[Your task] Look through the material that follows and show every line with the string "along".

============

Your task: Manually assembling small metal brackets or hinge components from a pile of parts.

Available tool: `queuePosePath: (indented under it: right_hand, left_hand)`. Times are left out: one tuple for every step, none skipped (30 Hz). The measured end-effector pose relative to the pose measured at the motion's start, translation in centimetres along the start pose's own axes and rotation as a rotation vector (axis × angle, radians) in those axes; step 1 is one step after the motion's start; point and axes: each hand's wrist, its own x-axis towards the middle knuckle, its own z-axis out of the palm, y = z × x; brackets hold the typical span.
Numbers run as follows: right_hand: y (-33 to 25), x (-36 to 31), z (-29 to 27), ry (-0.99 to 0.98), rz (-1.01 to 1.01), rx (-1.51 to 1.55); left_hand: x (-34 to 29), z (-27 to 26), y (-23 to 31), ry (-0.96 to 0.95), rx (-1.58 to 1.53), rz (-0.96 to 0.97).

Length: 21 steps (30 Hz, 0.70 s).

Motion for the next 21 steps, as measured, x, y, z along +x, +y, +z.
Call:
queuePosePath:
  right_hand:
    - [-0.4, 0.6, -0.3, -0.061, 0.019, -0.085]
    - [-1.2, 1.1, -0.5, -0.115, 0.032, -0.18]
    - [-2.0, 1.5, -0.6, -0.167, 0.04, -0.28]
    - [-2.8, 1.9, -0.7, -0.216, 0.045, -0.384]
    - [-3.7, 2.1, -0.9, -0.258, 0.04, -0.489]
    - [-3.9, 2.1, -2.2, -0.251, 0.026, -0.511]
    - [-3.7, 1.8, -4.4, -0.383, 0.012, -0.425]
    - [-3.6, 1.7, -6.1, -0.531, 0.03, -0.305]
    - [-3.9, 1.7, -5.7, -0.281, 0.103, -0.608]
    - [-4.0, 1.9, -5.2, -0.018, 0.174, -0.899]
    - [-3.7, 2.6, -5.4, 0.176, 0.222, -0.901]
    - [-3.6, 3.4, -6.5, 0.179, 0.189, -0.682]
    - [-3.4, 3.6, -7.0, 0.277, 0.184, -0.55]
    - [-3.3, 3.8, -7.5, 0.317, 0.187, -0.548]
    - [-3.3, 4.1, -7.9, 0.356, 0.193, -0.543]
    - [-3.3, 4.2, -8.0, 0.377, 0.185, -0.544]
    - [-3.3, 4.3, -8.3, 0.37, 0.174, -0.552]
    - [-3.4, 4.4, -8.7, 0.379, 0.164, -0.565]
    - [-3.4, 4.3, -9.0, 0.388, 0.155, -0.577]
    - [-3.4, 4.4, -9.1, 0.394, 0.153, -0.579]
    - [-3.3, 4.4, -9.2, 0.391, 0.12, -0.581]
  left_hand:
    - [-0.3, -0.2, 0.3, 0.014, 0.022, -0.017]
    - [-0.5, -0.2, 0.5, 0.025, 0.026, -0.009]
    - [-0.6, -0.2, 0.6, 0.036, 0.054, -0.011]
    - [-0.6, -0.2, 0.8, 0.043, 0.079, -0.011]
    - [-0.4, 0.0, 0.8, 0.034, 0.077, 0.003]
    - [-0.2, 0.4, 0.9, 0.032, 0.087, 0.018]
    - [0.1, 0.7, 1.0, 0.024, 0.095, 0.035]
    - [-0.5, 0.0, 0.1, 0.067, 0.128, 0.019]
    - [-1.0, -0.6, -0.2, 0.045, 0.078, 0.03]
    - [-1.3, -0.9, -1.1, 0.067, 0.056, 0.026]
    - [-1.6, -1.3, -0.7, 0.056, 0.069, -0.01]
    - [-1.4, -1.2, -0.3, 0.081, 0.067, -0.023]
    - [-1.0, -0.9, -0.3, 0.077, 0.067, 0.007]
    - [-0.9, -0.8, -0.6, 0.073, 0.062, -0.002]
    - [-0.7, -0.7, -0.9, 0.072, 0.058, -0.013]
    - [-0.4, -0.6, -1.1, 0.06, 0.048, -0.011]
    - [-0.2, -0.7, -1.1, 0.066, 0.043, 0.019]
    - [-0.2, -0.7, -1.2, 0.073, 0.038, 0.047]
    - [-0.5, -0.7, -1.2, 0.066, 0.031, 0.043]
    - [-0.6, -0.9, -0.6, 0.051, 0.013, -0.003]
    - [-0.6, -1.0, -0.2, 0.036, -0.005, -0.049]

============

[Response]
Available tool: `queuePosePath: (indented under it: right_hand, left_hand)`. Times are left out: one tuple for every step, none skipped (30 Hz). The measured end-effector pose relative to the pose measured at the motion's start, translation in centimetres along the start pose's own axes and rotation as a rotation vector (axis × angle, radians) in those axes; step 1 is one step after the motion's start; point and axes: each hand's wrist, its own x-axis towards the middle knuckle, its own z-axis out of the palm, y = z × x; brackets hold the typical span.
Motion for the next 21 steps, as measured, x, y, z along +x, +y, +z.

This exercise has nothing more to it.